Records from a data collection
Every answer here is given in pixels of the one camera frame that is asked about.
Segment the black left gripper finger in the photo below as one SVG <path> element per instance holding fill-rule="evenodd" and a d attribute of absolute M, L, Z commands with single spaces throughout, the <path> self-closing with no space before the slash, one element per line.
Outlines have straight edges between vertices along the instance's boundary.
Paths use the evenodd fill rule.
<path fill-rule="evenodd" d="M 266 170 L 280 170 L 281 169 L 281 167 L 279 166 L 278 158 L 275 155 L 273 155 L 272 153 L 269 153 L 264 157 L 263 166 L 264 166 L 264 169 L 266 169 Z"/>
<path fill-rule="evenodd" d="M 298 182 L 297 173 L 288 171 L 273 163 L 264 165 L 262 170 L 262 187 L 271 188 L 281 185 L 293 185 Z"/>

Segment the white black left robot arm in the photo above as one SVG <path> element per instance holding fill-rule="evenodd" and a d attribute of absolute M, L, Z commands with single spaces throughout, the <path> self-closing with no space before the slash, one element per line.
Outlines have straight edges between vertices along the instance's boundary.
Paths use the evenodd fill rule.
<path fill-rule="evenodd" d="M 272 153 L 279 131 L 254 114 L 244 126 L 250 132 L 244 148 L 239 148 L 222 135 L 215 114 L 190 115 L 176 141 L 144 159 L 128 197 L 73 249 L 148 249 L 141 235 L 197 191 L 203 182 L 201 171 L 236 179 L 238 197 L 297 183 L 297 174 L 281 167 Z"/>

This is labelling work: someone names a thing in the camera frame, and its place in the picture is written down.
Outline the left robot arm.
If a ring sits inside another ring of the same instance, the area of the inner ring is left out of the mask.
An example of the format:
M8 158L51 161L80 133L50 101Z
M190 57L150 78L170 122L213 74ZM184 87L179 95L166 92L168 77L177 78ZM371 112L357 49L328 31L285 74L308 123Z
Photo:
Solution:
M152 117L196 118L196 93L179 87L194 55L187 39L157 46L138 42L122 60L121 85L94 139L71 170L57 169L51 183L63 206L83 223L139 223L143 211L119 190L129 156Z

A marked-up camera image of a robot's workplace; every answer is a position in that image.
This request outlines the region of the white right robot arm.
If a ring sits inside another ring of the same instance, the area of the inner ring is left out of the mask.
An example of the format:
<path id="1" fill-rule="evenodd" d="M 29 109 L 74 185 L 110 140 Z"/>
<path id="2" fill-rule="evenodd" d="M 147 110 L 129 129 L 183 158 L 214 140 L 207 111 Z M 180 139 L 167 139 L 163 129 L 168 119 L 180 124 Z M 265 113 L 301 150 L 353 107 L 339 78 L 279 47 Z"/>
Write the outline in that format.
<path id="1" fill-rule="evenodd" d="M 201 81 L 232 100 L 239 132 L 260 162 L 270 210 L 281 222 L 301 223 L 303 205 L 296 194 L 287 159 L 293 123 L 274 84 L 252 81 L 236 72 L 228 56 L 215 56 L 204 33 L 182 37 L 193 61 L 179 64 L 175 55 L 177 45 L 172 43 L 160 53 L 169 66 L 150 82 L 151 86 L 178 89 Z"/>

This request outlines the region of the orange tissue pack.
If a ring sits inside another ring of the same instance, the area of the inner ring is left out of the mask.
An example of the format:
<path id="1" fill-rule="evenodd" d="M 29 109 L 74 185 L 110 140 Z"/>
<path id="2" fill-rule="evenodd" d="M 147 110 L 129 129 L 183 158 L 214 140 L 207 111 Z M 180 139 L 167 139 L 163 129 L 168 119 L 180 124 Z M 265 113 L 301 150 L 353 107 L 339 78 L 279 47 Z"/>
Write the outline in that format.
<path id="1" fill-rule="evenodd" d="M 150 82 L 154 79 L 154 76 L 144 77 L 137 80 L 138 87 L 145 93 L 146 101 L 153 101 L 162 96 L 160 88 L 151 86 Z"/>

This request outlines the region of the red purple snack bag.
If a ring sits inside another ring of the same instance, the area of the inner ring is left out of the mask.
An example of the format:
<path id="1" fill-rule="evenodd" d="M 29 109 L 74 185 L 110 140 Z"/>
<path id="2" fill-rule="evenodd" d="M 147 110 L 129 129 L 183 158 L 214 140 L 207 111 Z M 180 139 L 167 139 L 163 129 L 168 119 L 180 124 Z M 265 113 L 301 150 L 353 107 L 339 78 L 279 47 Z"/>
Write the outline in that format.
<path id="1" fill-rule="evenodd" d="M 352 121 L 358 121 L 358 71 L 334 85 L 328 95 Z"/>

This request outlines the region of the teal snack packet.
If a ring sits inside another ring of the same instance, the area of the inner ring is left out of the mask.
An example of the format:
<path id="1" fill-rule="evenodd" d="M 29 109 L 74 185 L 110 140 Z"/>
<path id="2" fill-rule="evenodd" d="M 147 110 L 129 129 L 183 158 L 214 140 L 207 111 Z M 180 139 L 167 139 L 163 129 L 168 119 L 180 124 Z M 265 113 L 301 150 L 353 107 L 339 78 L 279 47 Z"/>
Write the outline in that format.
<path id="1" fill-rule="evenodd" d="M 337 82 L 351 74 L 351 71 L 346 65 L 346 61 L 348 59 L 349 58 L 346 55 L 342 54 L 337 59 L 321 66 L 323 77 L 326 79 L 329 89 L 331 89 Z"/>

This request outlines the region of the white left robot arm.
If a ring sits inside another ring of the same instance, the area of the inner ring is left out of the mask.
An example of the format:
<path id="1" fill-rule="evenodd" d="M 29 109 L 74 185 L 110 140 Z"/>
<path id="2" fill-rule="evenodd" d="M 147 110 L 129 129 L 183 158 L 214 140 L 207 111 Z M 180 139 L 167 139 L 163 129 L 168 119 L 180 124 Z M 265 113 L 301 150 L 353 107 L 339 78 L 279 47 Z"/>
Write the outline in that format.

DIRECTIONS FOR THIS TASK:
Only lines with the word "snack" are wanted, so copy each one from the records.

COMPLETED TASK:
This request outlines the region of the red purple snack bag.
This request outlines the region of the teal snack packet.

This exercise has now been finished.